Abstract
Due to their nanometric porosity and high specific surface area, nanoporous materials are at the heart of fundamental research aimed at studying the role of nanoconfinement and surface forces on thermodynamics and fluid dynamics. Moreover, by leveraging these properties in technological processes, this class of solids is also central to key industrial sectors : adsorption (e.g. detection, chromatography), energy (hydrogen storage, fuel cells, batteries), environment (phase separation, water treatment, nuclear waste storage), etc. Among nanoporous materials [~1-100 nm], solids with sub-nanometer pore sizes (e.g. activated carbons, zeolites) are of particular interest, as the extreme confinement within their porosity leads to novel adsorption and transport phenomena.

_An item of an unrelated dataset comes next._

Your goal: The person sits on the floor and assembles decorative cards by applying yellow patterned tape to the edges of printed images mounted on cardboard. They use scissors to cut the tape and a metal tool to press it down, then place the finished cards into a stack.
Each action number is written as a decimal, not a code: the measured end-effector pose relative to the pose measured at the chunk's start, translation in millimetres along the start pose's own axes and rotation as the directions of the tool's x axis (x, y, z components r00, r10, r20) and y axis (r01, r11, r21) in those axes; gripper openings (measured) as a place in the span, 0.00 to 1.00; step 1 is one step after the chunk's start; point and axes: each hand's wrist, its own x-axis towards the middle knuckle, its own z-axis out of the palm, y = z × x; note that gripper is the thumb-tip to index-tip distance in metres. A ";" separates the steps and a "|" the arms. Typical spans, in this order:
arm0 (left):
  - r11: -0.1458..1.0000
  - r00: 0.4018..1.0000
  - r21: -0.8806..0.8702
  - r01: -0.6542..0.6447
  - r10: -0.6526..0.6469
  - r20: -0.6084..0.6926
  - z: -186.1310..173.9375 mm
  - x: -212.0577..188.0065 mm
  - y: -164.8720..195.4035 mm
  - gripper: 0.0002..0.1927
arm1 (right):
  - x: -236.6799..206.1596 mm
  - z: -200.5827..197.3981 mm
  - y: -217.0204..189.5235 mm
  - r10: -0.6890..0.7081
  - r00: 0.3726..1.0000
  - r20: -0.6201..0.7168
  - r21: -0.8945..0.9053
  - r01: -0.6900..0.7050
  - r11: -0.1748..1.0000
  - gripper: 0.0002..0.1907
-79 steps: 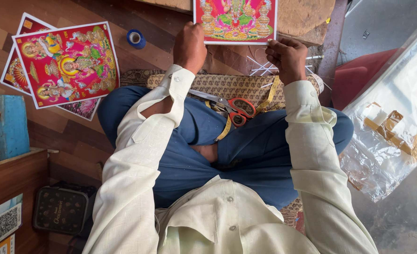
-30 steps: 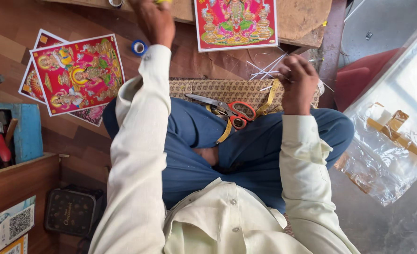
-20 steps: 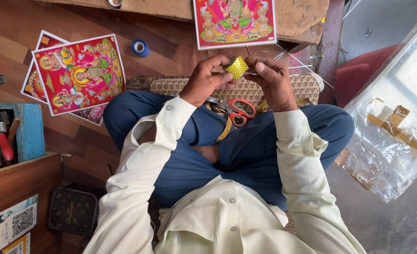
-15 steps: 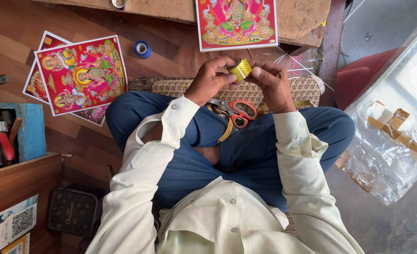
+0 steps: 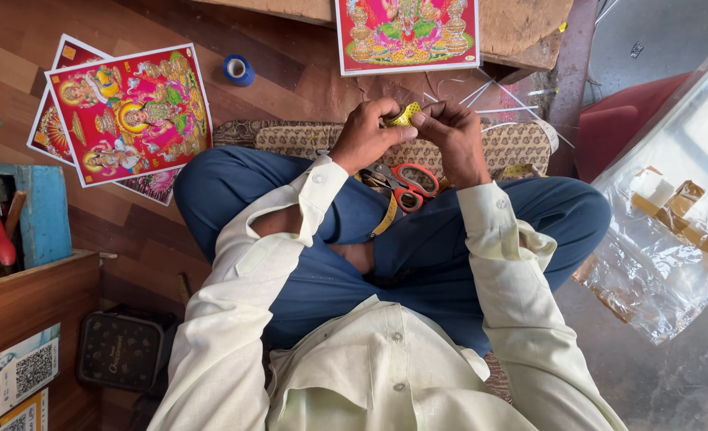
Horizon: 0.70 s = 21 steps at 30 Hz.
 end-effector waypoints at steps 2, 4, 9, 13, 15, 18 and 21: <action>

In this talk, we will illustrate how approaches based on statistical physics - including molecular simulation tools - can be used to develop simple models of adsorption and transport in these ultra-confined materials. In particular, we'll see how a simple thermodynamic model can rationalize confinement by considering reminiscent capillarity at infinitesimally small length scales. Next, we'll show how transport in nanoporous media can be described without having to invoke macroscopic concepts whose validity at these scales remains debatable. In particular, using parameters and coefficients obtained from simple experiments, we'll see how transport, under such severe confinement conditions, can be described using models such as intermittent Brownian motion or the De Gennes shrinkage model.